Leserbriefe / 07.10.2019 • 20:07 Uhr / 2 Minuten Lesezeit

Die NGOs, ein zivilgesellschaftlich zustande gekommener Interessenverband, der nicht durch ein öffentliches Mandat legimitiert ist. Das Einzige, was ich von meinen Großeltern erfahren konnte, war, dass die Flüchtlinge aus dem I. und II. WK sich selbst helfen mussten, es gab damals keine solchen NGOs, aber dafür genügend abgefeimte und ambivalente Arten von Schleppern, die aus der Not der Flüchtlinge Kapital schlugen, weiter Geld scheffelten, aber das Kriegselend nicht beseitigen konnten.
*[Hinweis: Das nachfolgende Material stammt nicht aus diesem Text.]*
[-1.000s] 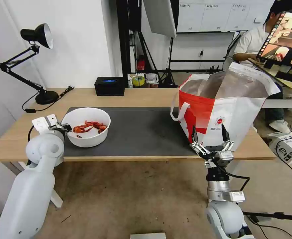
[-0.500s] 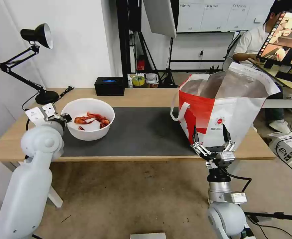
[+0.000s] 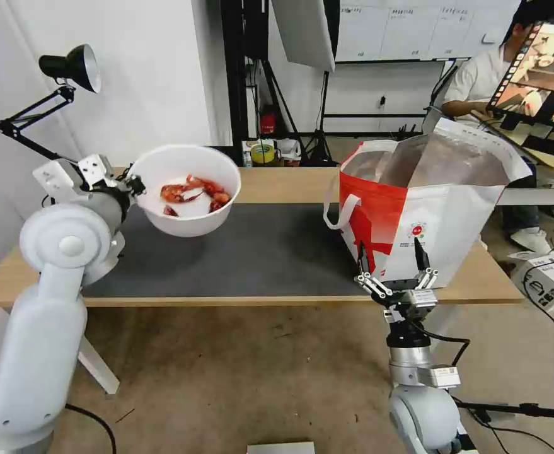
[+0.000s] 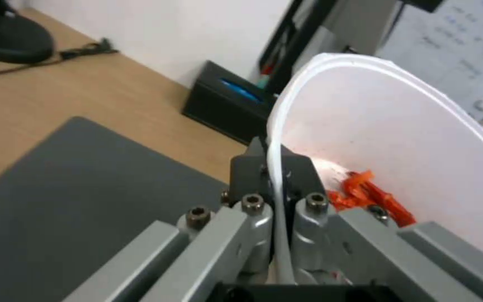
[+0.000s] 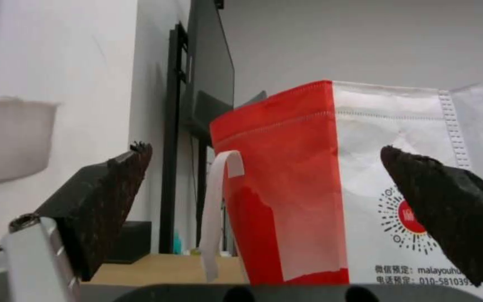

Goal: Pick up the trash from the table and place it into the takeout bag.

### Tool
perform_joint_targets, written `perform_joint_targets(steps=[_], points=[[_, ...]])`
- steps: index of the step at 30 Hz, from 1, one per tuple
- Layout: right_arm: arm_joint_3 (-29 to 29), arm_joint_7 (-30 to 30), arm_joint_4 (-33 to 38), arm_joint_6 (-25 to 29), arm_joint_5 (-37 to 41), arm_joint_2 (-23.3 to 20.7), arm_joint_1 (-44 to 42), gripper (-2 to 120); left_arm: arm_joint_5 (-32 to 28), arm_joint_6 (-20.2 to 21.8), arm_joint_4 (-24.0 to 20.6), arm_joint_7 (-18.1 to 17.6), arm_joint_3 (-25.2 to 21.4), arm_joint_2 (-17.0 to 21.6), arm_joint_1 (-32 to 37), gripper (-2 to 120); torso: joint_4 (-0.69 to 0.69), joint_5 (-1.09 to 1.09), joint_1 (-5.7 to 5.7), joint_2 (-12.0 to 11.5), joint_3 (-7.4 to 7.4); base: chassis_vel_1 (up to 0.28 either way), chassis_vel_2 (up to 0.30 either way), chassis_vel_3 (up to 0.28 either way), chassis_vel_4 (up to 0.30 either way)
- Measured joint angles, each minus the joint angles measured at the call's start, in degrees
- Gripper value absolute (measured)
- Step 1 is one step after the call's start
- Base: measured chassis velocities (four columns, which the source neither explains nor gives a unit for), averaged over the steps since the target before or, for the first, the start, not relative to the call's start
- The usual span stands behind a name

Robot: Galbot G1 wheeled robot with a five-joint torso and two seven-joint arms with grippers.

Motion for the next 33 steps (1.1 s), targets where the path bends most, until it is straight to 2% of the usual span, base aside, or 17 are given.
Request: perform_joint_targets(steps=[5, 14, 27, 33], points=[[-0.21, -0.02, -0.2, -0.13, -0.4, 0.0, 0.08, 100, -3.43, -0.42, -0.36, -0.1, 1.01, -0.71, -1.26, 0, 0.0, 0.0, 0.0, 0.0, 0.0, 0.0, 0.0, 0.0, 0.0], [-0.19, -0.02, -0.29, -0.17, -0.95, -0.01, -0.41, 100, -5.07, -1.91, 0.45, -0.12, 4.99, -2.21, -4.63, 0, 0.0, 0.0, 0.0, 0.0, 0.0, 0.0, 0.0, 0.0, 0.0], [-0.46, -0.03, 0.45, -0.17, -2.12, -0.6, -1.29, 100, -5.26, -2.44, 5.34, 0.28, 12.2, -6.56, -13.73, 0, 0.0, 0.0, 0.0, 0.0, 0.0, 0.0, 0.0, 0.0, 0.0], [-0.03, -0.03, 1.12, -0.17, -2.13, -0.44, -1.53, 100, -3.37, -2.62, 9.62, 0.52, 16.61, -10.71, -18.98, 0, 0.0, 0.01, 0.0, 0.0, 0.0, 0.0, 0.0, 0.0, 0.0]])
Ich wollte schon 2015 etwas schreiben – zur Flüchtlingsnot. Österreich ist ein kleines Land und kann nicht die ganze Welt aufnehmen, Staaten wie Ungarn etc. dürfen sich ungestraft beharrlich weigern, Flüchtlinge aufzunehmen. Gerade deshalb litt Österreich unter der Fuchtel einer Pfarrerstochter, die unser Land nötigte, die Grenzen offen zu halten, sie hat mit ihrer Willkommenskultur unsägliche Gewalt importiert, die wir nur mehr schwer loswerden. Der große nördliche Bruder hat versagt und sollte lieber vor der eigenen Türe kehren, anstatt unser Land mit Schmutz zu bewerfen. Und den diversen Medien sei endlich geraten, auf die Tränendrüsen drückende Fotos dort zu veröffentlichen, wo sie hingehören, nämlich in die Briefkästen aller kriegslüsternen Diktatoren und ihrer blutrünstigen Generäle, die für dieses fast schon globale Leid verantwortlich zeichnen.